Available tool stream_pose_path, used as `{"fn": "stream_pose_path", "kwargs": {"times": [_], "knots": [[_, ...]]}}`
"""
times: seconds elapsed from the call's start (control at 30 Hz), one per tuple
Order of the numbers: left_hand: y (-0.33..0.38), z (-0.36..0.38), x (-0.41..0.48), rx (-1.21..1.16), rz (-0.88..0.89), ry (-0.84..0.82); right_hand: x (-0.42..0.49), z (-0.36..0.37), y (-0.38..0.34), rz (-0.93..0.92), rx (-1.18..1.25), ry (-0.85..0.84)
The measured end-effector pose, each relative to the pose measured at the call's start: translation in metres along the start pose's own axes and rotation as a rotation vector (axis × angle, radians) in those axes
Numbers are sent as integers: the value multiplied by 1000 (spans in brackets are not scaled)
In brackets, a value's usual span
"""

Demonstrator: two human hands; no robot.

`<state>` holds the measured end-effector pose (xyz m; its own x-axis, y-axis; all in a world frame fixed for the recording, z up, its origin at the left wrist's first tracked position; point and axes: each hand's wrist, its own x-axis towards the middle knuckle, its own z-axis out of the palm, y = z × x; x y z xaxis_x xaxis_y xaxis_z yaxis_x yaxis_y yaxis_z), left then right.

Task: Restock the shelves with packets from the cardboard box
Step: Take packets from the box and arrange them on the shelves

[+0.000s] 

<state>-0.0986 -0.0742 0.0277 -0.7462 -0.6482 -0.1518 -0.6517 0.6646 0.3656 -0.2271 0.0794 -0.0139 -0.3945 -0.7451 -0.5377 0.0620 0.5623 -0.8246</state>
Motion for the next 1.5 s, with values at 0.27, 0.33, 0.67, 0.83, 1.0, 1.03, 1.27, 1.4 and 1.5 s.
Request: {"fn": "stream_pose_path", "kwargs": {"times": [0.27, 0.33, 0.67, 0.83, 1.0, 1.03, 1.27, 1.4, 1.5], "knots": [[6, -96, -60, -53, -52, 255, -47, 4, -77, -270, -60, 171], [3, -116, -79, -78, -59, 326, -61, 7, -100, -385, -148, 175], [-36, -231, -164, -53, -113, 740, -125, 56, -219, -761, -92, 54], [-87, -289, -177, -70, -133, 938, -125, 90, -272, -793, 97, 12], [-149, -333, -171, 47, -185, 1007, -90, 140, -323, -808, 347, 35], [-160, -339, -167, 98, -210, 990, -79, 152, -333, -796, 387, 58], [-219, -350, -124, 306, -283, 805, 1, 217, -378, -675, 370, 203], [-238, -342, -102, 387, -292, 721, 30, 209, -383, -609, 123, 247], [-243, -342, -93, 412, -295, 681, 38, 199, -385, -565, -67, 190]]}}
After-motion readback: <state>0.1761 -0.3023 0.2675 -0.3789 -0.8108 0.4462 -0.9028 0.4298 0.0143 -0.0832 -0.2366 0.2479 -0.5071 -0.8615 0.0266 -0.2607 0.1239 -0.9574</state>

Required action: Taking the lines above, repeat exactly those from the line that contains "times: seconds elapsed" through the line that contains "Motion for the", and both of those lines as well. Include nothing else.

Reply:
times: seconds elapsed from the call's start (control at 30 Hz), one per tuple
Order of the numbers: left_hand: y (-0.33..0.38), z (-0.36..0.38), x (-0.41..0.48), rx (-1.21..1.16), rz (-0.88..0.89), ry (-0.84..0.82); right_hand: x (-0.42..0.49), z (-0.36..0.37), y (-0.38..0.34), rz (-0.93..0.92), rx (-1.18..1.25), ry (-0.85..0.84)
The measured end-effector pose, each relative to the pose measured at the call's start: translation in metres along the start pose's own axes and rotation as a rotation vector (axis × angle, radians) in those axes
Numbers are sent as integers: the value multiplied by 1000 (spans in brackets are not scaled)
In brackets, a value's usual span
"""

Demonstrator: two human hands; no robot.

`<state>` holds the measured end-effector pose (xyz m; its own x-axis, y-axis; all in a world frame fixed for the recording, z up, its origin at the left wrist's first tracked position; point and axes: each hand's wrist, its own x-axis towards the middle knuckle, its own z-axis out of the palm, y = z × x; x y z xaxis_x xaxis_y xaxis_z yaxis_x yaxis_y yaxis_z), left then right.

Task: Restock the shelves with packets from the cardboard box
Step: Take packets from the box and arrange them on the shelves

[+0.000s] 

<state>-0.0986 -0.0742 0.0277 -0.7462 -0.6482 -0.1518 -0.6517 0.6646 0.3656 -0.2271 0.0794 -0.0139 -0.3945 -0.7451 -0.5377 0.0620 0.5623 -0.8246</state>
Motion for the next 1.5 s, with values at 0.27, 0.33, 0.67, 0.83, 1.0, 1.03, 1.27, 1.4 and 1.5 s.

The output returned above is complete.